Laura Rusu's Replies

Forum Replies Created

Viewing 15 posts - 406 through 420 (of 598 total)

← 1 … 27 28 29 … 40 →

Author

Posts
Tuesday, August 24, 2021 at 9:38 AM in reply to: Lists of similar concepts #193556

Tim Bui
Participant

I am grateful for your sending the codes, Peter! I am out of town, but will study it when I get back. Thanks again!

Tuesday, August 24, 2021 at 8:15 PM in reply to: Lists of similar concepts #193567

Peter W Reed
Participant

Be forewarned the snip I provided was only tested for “AAPL” 2014. I’m now testing for “AAPL” 2015 I found the labels have changed. I provide below the salient change that needs to be made to the program. I ran into this when I was using BeautifulSoup. I found the number of variations is small but it caused my program to look like spaghetti. This is why I moved over to xmlschema and a well formed dictionary.

2014: xmlTmp_xbrl[‘labelLink’][0][‘label’]
2015: xmlTmp_xbrl[‘link:labelLink’][0][‘link:label’]
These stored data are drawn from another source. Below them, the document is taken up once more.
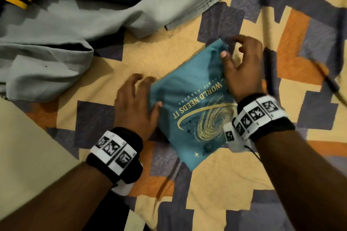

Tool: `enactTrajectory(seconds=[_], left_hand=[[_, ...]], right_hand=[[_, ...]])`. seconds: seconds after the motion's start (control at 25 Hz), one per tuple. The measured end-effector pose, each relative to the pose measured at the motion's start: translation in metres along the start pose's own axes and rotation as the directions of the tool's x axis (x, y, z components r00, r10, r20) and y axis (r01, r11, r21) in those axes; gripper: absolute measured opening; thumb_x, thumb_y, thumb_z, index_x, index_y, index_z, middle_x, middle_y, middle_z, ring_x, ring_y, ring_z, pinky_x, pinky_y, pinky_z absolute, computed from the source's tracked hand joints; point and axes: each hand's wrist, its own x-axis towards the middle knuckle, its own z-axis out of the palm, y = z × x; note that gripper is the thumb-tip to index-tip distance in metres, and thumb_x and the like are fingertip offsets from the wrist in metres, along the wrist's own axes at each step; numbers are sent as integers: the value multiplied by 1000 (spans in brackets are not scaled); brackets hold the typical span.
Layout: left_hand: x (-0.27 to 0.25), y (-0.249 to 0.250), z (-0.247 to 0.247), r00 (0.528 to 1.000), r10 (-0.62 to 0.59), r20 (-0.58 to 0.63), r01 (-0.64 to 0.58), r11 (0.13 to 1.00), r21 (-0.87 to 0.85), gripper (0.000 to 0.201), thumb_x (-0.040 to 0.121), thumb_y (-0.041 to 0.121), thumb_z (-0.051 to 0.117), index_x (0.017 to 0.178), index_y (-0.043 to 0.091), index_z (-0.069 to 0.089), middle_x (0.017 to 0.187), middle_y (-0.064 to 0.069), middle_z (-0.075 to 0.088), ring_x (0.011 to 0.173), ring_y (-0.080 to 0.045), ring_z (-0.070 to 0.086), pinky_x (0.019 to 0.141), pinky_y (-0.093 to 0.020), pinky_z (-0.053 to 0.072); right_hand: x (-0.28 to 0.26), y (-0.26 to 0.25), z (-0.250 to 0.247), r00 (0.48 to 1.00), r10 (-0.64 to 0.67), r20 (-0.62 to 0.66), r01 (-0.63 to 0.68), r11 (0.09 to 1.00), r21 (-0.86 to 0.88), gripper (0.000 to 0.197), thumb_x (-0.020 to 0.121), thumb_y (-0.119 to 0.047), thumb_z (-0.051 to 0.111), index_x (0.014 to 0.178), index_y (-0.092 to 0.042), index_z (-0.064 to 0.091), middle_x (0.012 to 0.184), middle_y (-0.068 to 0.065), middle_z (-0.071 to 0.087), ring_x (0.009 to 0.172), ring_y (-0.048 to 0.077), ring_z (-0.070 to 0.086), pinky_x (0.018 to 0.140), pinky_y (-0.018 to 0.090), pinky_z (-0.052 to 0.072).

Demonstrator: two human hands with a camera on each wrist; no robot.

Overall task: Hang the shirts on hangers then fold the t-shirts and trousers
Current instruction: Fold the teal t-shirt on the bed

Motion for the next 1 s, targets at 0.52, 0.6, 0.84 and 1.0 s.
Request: enactTrajectory(seconds=[0.52,0.6,0.84,1.0], left_hand=[[-20,-29,35,975,-188,114,142,935,326,93,79,74,38,151,24,8,158,-9,9,144,-30,9,113,-51,11],[-7,-20,25,960,-280,12,274,948,162,78,77,62,61,139,21,36,134,-13,46,122,-34,44,99,-46,35],[17,-9,27,781,-588,209,623,708,-334,32,60,31,84,79,18,62,81,-8,68,76,-28,66,69,-38,56],[13,-4,30,819,-546,175,561,701,-440,32,54,22,78,75,23,54,69,-2,61,60,-21,56,55,-29,52]], right_hand=[[-43,50,3,937,300,178,-201,882,-427,78,86,-74,28,151,-31,21,161,1,11,147,30,9,115,58,10],[-28,51,-11,944,274,186,-177,892,-415,69,86,-69,40,139,-26,44,151,5,35,137,32,31,107,52,29],[23,26,-4,859,344,380,-428,888,165,39,64,-42,84,90,-18,66,78,-2,67,70,14,62,66,30,50],[30,20,10,860,383,337,-464,862,205,40,58,-31,87,71,-24,50,67,-7,57,65,17,55,63,33,48]])
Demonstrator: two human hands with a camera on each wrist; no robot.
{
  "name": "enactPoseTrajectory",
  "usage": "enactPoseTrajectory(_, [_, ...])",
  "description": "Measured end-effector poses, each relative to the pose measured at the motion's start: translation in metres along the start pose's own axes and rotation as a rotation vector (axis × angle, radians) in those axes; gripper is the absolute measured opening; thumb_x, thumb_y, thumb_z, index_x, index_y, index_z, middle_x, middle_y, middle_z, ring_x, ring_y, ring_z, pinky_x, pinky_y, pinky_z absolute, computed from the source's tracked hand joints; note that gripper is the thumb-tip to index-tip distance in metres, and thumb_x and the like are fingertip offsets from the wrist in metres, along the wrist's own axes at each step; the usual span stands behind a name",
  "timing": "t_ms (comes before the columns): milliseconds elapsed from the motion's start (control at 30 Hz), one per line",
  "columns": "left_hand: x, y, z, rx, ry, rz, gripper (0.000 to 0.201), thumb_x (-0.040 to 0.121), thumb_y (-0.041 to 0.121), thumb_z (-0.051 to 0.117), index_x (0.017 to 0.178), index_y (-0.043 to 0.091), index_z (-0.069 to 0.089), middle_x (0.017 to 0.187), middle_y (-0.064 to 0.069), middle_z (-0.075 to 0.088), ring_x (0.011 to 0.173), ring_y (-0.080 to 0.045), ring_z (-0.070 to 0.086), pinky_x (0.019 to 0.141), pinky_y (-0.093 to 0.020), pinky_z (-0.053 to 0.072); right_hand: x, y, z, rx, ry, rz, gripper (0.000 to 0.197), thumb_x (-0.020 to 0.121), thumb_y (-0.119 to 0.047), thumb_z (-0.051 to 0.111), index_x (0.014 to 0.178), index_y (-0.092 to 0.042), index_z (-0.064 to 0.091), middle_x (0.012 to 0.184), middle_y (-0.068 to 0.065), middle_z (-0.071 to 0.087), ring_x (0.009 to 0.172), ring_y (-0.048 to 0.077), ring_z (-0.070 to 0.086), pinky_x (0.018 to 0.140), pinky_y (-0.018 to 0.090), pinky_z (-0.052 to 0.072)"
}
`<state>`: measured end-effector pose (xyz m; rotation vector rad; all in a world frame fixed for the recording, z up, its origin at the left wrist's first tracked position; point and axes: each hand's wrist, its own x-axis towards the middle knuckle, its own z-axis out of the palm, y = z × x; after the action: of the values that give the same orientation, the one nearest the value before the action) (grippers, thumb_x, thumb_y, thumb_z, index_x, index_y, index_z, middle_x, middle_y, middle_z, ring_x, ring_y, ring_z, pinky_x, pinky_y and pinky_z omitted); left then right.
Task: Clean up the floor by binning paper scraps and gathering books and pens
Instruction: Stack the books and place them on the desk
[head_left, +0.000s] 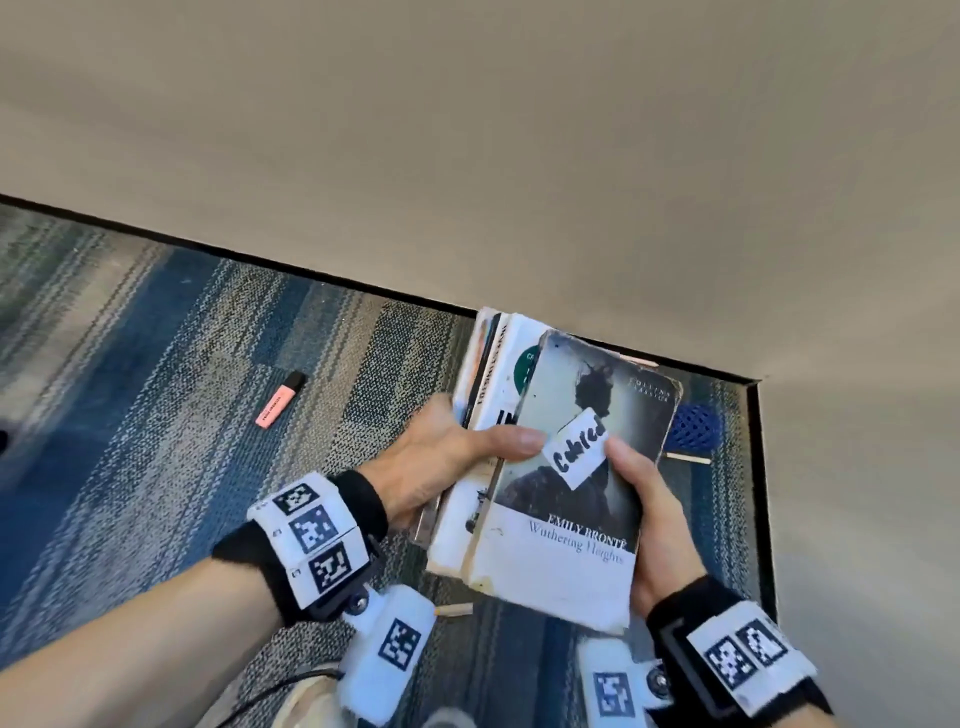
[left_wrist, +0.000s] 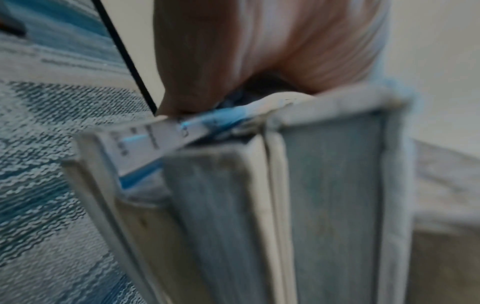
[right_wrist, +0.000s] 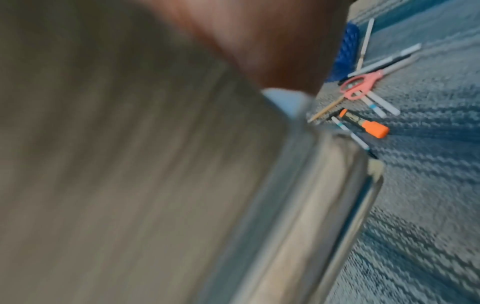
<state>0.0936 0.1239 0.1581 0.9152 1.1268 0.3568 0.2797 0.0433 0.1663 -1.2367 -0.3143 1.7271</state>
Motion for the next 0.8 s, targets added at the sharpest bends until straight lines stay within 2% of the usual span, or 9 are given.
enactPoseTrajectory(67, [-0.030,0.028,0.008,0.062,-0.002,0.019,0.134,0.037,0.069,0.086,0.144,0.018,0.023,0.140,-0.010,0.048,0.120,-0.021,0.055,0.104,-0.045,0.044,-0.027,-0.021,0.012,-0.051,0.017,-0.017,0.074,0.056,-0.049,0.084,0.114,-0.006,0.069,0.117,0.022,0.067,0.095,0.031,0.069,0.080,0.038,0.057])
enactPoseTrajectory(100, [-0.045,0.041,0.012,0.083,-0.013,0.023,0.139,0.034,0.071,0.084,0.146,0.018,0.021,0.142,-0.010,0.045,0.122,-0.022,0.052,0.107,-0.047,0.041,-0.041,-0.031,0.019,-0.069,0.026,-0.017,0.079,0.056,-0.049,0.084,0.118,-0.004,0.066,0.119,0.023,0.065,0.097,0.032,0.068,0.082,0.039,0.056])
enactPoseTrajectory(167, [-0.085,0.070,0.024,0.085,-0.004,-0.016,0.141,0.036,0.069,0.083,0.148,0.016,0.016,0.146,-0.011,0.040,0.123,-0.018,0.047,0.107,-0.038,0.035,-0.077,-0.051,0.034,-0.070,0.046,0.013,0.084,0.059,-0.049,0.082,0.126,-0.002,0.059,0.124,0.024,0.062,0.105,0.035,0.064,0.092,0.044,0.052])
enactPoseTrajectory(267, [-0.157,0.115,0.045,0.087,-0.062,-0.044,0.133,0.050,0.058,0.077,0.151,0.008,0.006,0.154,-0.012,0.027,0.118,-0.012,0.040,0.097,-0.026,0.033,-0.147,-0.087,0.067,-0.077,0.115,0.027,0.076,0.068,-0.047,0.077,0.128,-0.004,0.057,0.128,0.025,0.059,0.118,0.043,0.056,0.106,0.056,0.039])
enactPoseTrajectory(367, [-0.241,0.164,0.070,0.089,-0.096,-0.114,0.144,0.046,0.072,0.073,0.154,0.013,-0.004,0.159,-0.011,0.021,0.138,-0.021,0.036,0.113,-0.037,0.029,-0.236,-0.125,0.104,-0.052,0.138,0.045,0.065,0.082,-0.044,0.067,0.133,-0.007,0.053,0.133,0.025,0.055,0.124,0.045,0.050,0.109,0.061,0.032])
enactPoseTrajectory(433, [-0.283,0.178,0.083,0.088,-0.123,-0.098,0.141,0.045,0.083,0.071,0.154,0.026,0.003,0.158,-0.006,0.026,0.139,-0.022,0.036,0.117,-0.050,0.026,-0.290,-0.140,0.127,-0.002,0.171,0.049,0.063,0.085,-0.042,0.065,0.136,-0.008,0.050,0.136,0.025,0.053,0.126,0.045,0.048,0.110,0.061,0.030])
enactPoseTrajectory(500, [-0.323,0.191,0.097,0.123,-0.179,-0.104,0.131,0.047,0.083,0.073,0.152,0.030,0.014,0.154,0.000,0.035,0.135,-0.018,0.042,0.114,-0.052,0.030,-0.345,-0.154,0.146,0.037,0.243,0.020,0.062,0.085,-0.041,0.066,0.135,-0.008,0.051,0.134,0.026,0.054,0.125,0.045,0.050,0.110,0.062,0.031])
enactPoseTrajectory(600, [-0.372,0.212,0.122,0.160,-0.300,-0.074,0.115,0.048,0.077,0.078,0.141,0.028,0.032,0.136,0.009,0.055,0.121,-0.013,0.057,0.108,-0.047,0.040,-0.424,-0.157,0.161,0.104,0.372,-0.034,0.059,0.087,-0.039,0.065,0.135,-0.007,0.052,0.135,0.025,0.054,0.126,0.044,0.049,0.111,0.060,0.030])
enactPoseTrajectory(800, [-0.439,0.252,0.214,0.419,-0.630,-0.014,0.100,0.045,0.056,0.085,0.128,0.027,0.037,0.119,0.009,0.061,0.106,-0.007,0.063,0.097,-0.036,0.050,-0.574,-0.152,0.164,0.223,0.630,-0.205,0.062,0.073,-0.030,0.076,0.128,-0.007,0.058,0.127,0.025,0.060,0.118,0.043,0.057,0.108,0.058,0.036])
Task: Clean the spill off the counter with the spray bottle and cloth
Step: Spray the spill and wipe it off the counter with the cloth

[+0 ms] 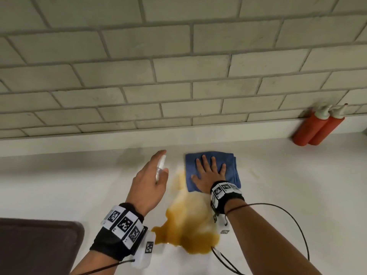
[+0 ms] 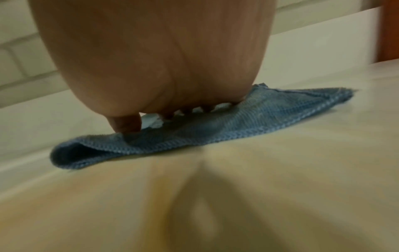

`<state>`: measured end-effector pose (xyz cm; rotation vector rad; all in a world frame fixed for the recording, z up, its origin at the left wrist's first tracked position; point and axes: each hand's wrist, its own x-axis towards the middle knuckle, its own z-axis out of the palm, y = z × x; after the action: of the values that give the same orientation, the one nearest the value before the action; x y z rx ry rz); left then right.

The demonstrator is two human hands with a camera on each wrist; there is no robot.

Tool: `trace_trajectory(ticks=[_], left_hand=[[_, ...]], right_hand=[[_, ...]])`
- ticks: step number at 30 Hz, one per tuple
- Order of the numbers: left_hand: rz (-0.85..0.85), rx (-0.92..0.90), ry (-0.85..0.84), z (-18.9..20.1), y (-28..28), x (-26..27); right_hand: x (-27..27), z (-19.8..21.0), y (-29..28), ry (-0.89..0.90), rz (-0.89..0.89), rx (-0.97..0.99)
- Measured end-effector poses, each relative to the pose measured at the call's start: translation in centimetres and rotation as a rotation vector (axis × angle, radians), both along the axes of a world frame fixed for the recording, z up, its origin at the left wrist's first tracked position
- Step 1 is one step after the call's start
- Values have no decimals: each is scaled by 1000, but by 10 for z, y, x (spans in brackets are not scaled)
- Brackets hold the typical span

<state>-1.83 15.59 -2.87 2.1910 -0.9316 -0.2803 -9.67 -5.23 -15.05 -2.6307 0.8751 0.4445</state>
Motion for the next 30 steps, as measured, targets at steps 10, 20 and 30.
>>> trace_trajectory(ticks=[10, 20, 30], left_hand=[[11, 77, -73, 2, 15, -7], [5, 62, -67, 3, 14, -21], [-36, 91, -177, 3, -27, 13]], right_hand=[[-72, -12, 83, -54, 285, 2], [-99, -5, -25, 19, -57, -5], [-21, -1, -5, -9, 54, -2]])
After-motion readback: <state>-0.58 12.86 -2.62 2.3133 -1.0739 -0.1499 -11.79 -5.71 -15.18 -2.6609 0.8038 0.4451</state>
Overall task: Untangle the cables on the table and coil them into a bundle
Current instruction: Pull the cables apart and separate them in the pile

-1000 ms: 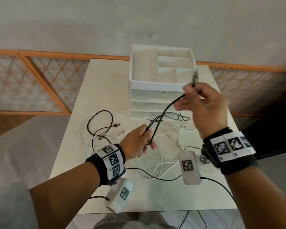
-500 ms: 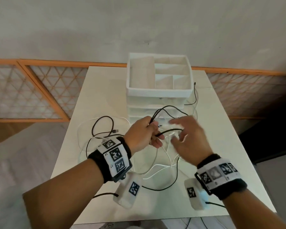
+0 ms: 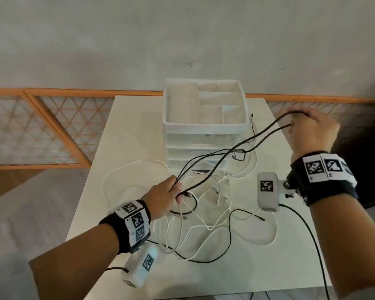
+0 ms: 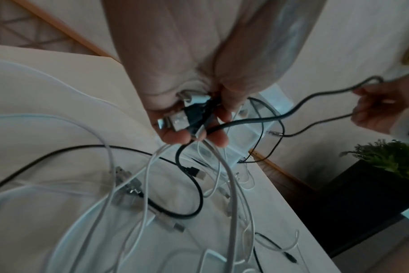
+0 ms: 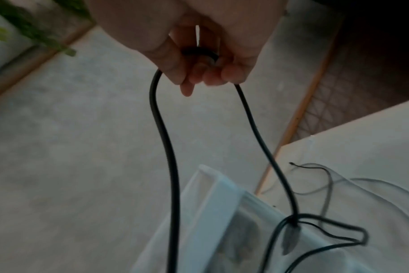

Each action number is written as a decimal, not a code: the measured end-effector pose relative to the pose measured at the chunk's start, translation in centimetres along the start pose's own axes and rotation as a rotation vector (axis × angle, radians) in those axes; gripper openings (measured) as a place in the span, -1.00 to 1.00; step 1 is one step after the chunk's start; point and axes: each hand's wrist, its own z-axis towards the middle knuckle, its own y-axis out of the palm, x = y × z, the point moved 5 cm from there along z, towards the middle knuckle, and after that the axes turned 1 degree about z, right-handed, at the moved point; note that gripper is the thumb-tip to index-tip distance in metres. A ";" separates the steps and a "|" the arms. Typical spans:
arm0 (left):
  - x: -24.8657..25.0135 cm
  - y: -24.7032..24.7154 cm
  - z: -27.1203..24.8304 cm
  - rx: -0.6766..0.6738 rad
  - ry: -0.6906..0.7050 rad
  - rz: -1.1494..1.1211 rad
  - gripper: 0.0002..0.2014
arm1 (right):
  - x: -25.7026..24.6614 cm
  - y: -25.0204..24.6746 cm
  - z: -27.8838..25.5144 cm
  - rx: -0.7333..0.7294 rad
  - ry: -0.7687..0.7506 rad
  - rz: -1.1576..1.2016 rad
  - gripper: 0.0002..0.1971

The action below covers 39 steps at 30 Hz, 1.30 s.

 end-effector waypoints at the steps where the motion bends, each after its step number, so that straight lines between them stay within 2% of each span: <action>1: 0.2 -0.5 -0.1 0.007 0.006 0.001 -0.72 | 0.5 0.0 0.2 -0.032 -0.002 -0.080 -0.75; 4: 1.4 -2.1 -0.3 0.048 0.032 -0.093 -0.69 | 2.6 1.1 -0.9 -0.281 -0.041 -0.556 -0.49; 6: 2.9 -3.2 -0.4 0.073 0.066 -0.150 -0.67 | 3.0 1.8 -3.3 -0.345 -0.115 -0.661 -0.28; 7: 3.9 -3.7 -0.5 0.073 0.092 -0.168 -0.66 | 2.8 2.4 -4.8 -0.380 -0.228 -0.651 -0.23; 9: 5.9 -4.1 -0.6 0.048 0.141 -0.218 -0.67 | 2.5 4.4 -8.4 -0.532 -0.488 -0.643 -0.29; 11: 7.8 -4.2 -0.7 0.015 0.179 -0.303 -0.69 | 3.3 6.3 -11.1 -0.692 -0.635 -0.664 -0.55; 12: 8.6 -4.2 -0.8 0.006 0.196 -0.343 -0.70 | 3.6 6.9 -11.4 -0.705 -0.644 -0.668 -0.72; 13: 9.1 -4.3 -0.8 0.003 0.210 -0.369 -0.70 | 3.5 7.1 -11.3 -0.688 -0.626 -0.641 -0.85; 16: 8.8 -4.6 -0.6 0.006 0.206 -0.376 -0.70 | 1.9 6.4 -8.4 -0.512 -0.562 -0.501 -0.87; 17: 8.3 -4.6 -0.6 0.006 0.193 -0.357 -0.69 | 1.2 5.8 -7.1 -0.460 -0.512 -0.469 -0.84; 20: 6.4 -4.0 -0.4 -0.010 0.144 -0.288 -0.71 | -0.2 4.3 -3.8 -0.371 -0.315 -0.415 -0.53; 22: 5.2 -3.6 -0.4 -0.026 0.120 -0.240 -0.72 | -0.1 4.0 -3.0 -0.337 -0.226 -0.369 -0.40; 24: 4.1 -3.5 -0.3 -0.035 0.095 -0.201 -0.71 | 0.3 3.9 -3.1 -0.336 -0.159 -0.363 -0.36; 28: 2.9 -4.7 -0.3 0.031 0.031 -0.265 -0.70 | 2.1 3.1 -2.5 -0.336 -0.041 -0.418 -0.45; 31: 2.1 -6.0 -0.7 0.054 0.002 -0.296 -0.69 | 4.9 1.4 -0.3 -0.232 0.048 -0.554 -0.39; 34: 1.5 -6.5 -0.9 0.048 -0.012 -0.280 -0.68 | 7.4 1.3 0.6 -0.263 0.131 -0.643 -0.29; 37: 1.7 -5.9 -0.7 0.048 0.002 -0.185 -0.67 | 6.9 2.5 1.0 -0.327 0.118 -0.513 0.00; 38: 1.7 -5.6 -0.6 0.052 0.007 -0.162 -0.67 | 5.9 3.1 1.6 -0.343 0.082 -0.443 0.00; 39: 1.8 -5.2 -0.5 0.056 0.003 -0.150 -0.68 | 4.3 3.7 1.9 -0.358 0.019 -0.378 -0.12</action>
Wednesday, August 25, 2021 at 1:15 PM in reply to: Lists of similar concepts #193597

Mikko Olkkonen
Participant

Peter, Is the goal of your machine learning program to find tags corresponding to certain higher level concept such as Revenues or Free Cash Flow. That is basically what I am trying to do as follows:
1) I am turning financial statement data (https://www.sec.gov/dera/data/financial-statement-data-sets.html) into a local mongo database . For this I am using my deramongo.sh script that can be found in my github.
2) I output all tag-commonname pairs from my local mongo database by using my script mapping.js (sample output map3.txt of about one million tag-common name pairs is on my github)
3) from that map3.txt I can query any tag. My algorithm searches all common names corresponding to that given tag. Next it searches for new tags corresponding to each of the common names found in the previous stage. Next new common names are searched for all found tags etc. For example, if I query Revenues tag, this “fuzzy logic” algorithm converges to synonym tags like Revenue, SalesRevenueNet, SalesRevenueGoodsNet, RevenueFromSaleOfGoods and many others some of which are unfortunately clearly of poor quality i.e. not really synonyms for Revenues.
Anyway, I think that this way I can produce adequate buckets for some tens of concepts that are of interest to me. I am very interested in hearing if your machine learning program can do something like this. Maybe my (almost complete) inventory of tag-common name pairs (map3.txt) is relevant input to your machine learning program?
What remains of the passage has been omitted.